To do =
Every line from the first in the listing below to the line containing "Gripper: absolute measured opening" is to be repeated exactly, and no line past it.

------ Data extract ------

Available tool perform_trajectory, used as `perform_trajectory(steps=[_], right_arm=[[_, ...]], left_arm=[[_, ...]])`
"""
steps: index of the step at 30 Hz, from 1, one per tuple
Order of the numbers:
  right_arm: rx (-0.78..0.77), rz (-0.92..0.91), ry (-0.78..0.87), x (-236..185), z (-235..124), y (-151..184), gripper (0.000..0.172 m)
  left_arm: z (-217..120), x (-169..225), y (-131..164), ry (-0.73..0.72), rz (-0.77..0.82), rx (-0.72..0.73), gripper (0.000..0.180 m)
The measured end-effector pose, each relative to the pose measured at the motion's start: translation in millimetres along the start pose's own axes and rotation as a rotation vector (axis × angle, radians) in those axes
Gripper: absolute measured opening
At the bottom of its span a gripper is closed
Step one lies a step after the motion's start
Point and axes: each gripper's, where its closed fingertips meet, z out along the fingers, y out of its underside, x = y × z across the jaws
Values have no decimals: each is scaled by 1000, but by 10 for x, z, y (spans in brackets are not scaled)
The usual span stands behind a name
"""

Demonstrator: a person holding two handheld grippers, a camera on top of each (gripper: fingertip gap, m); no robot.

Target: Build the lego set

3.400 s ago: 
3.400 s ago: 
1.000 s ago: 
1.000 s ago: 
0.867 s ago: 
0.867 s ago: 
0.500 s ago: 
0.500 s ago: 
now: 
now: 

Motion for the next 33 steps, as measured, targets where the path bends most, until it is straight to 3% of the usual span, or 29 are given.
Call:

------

Completed exercise =
Available tool perform_trajectory, used as `perform_trajectory(steps=[_], right_arm=[[_, ...]], left_arm=[[_, ...]])`
"""
steps: index of the step at 30 Hz, from 1, one per tuple
Order of the numbers:
  right_arm: rx (-0.78..0.77), rz (-0.92..0.91), ry (-0.78..0.87), x (-236..185), z (-235..124), y (-151..184), gripper (0.000..0.172 m)
  left_arm: z (-217..120), x (-169..225), y (-131..164), ry (-0.73..0.72), rz (-0.77..0.82), rx (-0.72..0.73), gripper (0.000..0.180 m)
The measured end-effector pose, each relative to the pose measured at the motion's start: translation in millimetres along the start pose's own axes and rotation as a rotation vector (axis × angle, radians) in those axes
Gripper: absolute measured opening

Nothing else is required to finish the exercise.